But enough about thinkpiece fodder. Let’s get to the important stuff: the winners. The NBR went for “Hugo” and named Martin Scorsese Best Director. They gave three prizes to Alexander Payne‘s “The Descendants:” Best Actor (George Clooney), Best Supporting Actress (Shailene Woodley) and Best Adapted Screenplay (Payne, Nat Faxon, and Jim Rash). Christopher Plummer won Best Supporting Actor for “Beginners,” in a category that is looking more and more like a two man race between him and “Drive”‘s Albert Brooks (I say let ‘em arm wrestle for the prize). Tilda Swinton won Best Actress for “We Need to Talk About Kevin” and Best Foreign Film went to NYFCC winner “A Separation.” The NBR also gave the very busy Michael Fassbender a Spotlight Award, honoring his work in four of the twenty-eight movies (approximate) he appeared in this year. The full list of winners is below.

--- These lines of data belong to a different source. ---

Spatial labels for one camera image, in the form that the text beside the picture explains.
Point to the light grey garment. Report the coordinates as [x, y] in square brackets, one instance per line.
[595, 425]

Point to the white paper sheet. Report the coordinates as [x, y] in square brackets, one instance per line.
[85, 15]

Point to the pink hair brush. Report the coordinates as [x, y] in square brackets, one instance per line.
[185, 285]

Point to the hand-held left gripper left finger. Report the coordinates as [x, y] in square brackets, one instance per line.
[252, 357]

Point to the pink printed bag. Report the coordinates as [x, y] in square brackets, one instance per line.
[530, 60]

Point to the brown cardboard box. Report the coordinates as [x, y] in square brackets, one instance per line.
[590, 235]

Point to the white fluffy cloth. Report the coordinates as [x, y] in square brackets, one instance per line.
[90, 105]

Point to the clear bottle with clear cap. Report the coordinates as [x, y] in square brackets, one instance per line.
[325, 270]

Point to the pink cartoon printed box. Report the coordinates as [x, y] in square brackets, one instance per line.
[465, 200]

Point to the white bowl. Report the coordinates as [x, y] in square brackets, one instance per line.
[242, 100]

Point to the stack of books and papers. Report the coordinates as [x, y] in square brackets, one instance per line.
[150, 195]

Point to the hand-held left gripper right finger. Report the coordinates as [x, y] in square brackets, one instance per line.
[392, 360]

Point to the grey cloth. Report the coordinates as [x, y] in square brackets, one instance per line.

Part of the National Board of Review’s annual awards are their lists of top movies, which are always handy reference guides to the “important” films of the year (note I did not say the best movies of the year). This year the NBR listed ten top films, five documentaries, five foreign films, and ten indies. I still need to see fourteen of their thirty picks. So if you’ll excuse me, I’ve got some work to go do.